RADARCIANJUR.com – Fenomena itu juga ada di Cianjur. Beberapa hari lalu gerombolan anak-anak yang sedang ‘perang sarung’ langsung dibubarkan polisi dan warga.

Pekan lalu misalnya. Sejumlah Anak Baru Gede (ABG) yang masih di bawah umur itu nyaris bentrok usai taraweh, dan menjelang tengah malam. Kejadiannya pada Selasa (10/5) sekitar pukul 22:30 WIB.

Puluhan bocah dari Gg Laksana dengan Kampung Cikaret, saling bergerombol hendak melakukan ‘perang sarung’. Namun aksi itu langsung dilaporkan warga dan dibubarkan polisi.

Ardi (30) salah seorang pengendara Grab Online warga Kecamatan Cianjur mengatakan, ada sejumlah bocah sedang saling serang menggunakan sarung, beruntung tidak ada hal diharapkan terjadi.

“Untung kejadiannya diketahui polisi dan langsung dibubarkan anggota Polsek Cianjur Kota yang sedang berpatroli,” ujarnya.

Saksi lain menuturkan, puluhan bocah beda kampung tersebut saling serang dan berkejaran, menggunakan sarung yang sudah dililit.
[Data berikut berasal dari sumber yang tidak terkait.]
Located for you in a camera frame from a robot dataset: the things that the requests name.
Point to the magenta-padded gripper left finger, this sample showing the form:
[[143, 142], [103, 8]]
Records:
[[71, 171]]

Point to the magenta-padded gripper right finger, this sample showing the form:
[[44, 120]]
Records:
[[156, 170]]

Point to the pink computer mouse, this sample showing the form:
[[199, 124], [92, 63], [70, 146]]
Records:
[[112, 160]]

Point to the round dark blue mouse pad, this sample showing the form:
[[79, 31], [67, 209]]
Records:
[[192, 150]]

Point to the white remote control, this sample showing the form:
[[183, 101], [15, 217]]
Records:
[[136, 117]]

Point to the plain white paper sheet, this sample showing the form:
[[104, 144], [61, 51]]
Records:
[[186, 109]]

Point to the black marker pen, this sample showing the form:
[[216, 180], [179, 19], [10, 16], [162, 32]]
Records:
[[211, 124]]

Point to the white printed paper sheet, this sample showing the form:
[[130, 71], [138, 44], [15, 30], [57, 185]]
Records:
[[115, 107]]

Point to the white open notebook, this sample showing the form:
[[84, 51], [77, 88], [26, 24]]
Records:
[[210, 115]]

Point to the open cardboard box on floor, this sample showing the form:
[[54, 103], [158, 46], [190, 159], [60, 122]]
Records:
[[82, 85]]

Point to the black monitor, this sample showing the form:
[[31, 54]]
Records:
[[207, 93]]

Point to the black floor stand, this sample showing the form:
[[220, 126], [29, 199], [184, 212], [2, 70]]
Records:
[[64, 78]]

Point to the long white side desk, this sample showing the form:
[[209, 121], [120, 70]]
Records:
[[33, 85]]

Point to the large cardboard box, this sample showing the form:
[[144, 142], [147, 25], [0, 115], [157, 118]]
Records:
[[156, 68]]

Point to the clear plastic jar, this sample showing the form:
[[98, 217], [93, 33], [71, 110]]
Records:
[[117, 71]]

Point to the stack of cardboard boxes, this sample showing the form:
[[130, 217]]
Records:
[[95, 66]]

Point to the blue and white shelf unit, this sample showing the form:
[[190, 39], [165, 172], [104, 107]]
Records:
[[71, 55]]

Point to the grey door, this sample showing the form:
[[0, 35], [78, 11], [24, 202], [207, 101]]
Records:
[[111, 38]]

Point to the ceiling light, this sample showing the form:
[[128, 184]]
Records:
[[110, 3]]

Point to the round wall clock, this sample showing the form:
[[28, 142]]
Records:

Bahkan membuat panik, resah dan khwatir warga dan para pengendara melintas di Jalan Siliwangi malam itu.

Soal tradisi ‘perang sarung’ ini, Kapolsek Cianjur Kota Kompol Iskandar mengatakan, jajarannya terus melakukan patroli supaya suasana di Cianjur tetap terjaga.

Jajarannya akan menindaklanjuti tradisi ‘perang sarung’ itu, karena sangat berbahaya.

“Iya kami terus memantau dan malakukan patroli setiap malam, termasuk mengantisipasi ‘perang sarung’ itu,” ujarnya.